Instructions to follow:
Using the material below, return exactly the lines between the one holding "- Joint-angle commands" and the one holding "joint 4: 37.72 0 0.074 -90", inclusive, and no others.

Given information:

....................

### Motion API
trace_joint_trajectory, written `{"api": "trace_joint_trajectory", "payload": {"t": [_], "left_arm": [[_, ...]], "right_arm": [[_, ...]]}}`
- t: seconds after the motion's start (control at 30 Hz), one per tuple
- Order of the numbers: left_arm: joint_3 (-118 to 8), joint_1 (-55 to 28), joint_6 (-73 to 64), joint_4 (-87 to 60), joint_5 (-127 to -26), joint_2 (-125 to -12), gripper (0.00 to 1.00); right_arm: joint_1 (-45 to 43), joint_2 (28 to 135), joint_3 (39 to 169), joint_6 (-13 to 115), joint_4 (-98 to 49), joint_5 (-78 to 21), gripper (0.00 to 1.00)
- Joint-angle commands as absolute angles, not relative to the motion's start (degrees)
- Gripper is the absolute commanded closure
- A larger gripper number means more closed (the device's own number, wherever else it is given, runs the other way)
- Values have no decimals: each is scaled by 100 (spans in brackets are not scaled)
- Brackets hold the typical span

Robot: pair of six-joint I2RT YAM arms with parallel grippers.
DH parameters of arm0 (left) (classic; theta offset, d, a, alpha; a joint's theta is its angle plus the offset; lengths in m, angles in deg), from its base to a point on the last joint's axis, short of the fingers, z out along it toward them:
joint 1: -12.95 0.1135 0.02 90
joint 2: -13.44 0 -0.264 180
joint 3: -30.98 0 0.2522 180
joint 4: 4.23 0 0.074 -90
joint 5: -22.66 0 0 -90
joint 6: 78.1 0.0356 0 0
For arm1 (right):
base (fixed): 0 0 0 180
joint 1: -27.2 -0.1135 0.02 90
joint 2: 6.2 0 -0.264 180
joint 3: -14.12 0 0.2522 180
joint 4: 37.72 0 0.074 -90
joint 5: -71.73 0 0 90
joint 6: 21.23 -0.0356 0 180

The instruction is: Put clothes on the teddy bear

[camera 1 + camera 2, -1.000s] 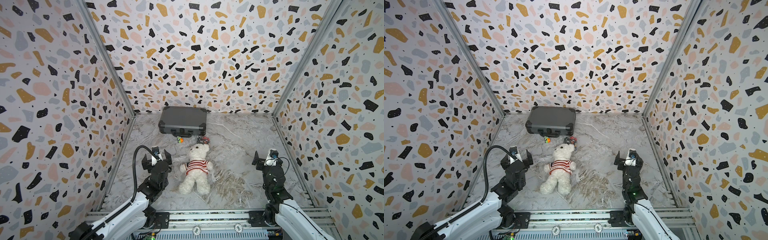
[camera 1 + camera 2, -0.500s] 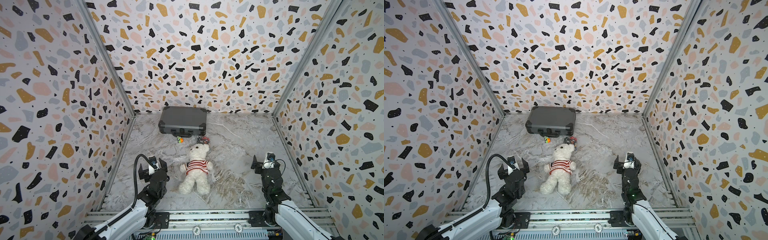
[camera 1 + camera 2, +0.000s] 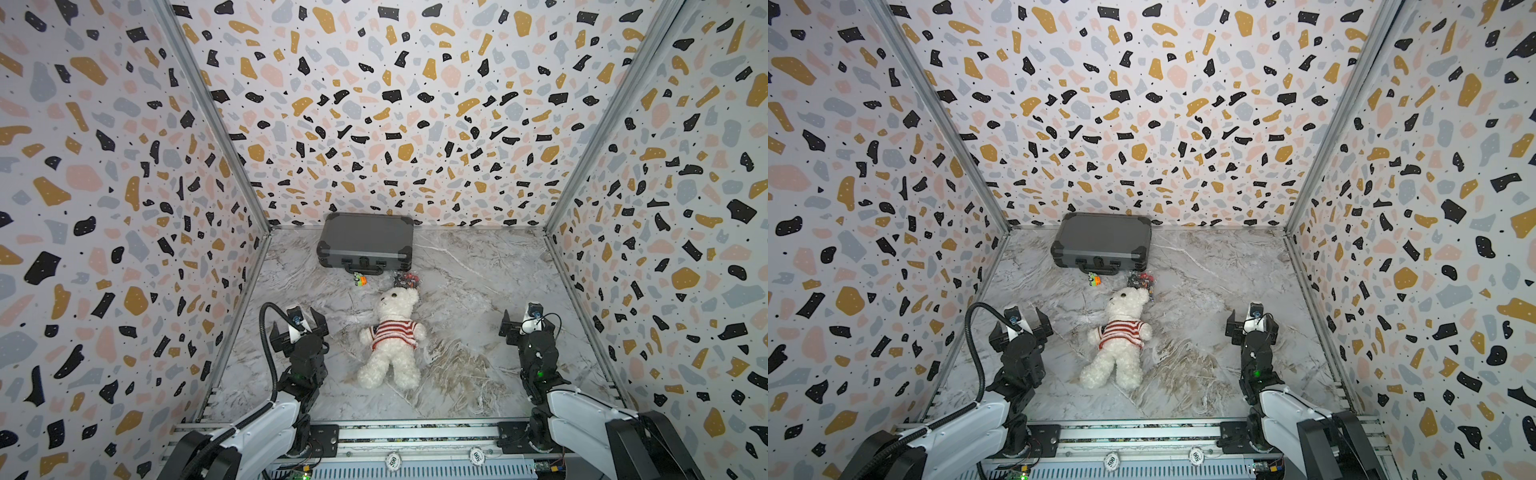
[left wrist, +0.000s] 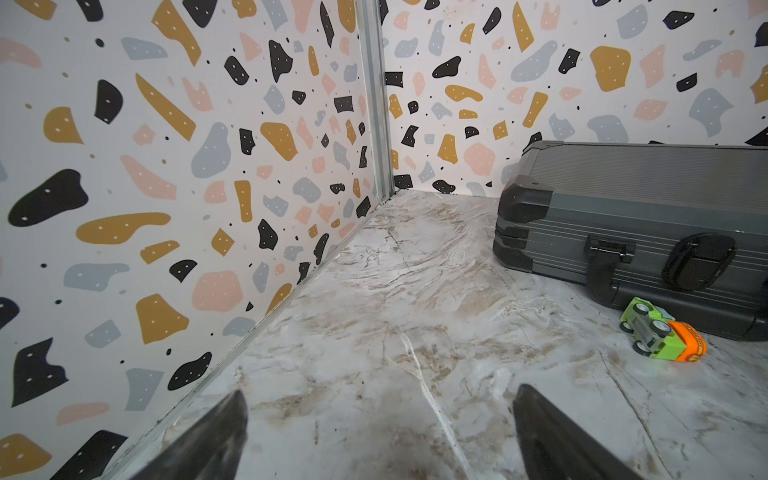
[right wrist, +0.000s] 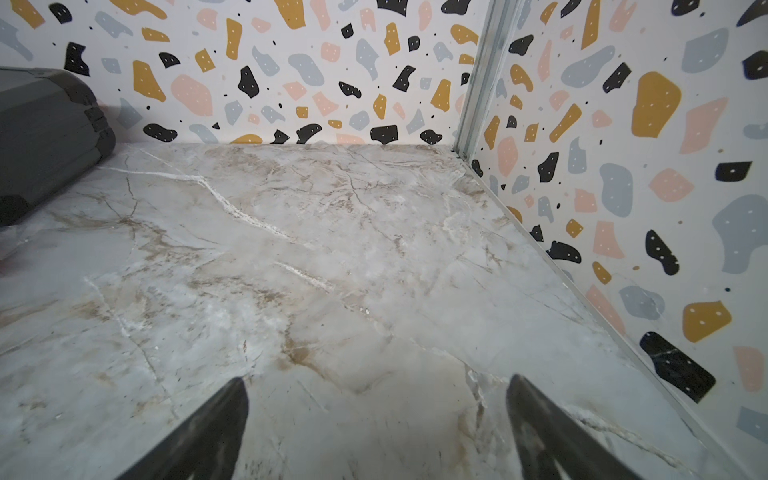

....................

Answer to this task:
- Joint-angle commands as absolute angles, not relative to the motion's start (degrees)
- Gripper is the absolute commanded closure
- A larger gripper number means more closed (the device's own number, wherever else it is given, runs the other way)
- Values have no decimals: each is scaled by 100 (spans in brackets are not scaled)
- Brackets hold the typical span

Robot: pair of six-joint I2RT YAM arms with parallel grippers.
DH parameters of arm0 (left) (classic; theta offset, d, a, alpha; a joint's theta is its angle plus the offset; lengths in m, angles in deg), from its base to a point on the last joint's axis, short of the fingers, z out along it toward them:
joint 1: -12.95 0.1135 0.02 90
joint 2: -13.44 0 -0.264 180
joint 3: -30.98 0 0.2522 180
joint 4: 4.23 0 0.074 -90
joint 5: -22.66 0 0 -90
joint 6: 78.1 0.0356 0 0
For arm1 (right):
base (fixed): 0 0 0 180
joint 1: -27.2 -0.1135 0.02 90
joint 2: 6.2 0 -0.264 180
joint 3: -14.12 0 0.2522 180
joint 4: 37.72 0 0.074 -90

There is nothing further to this answer.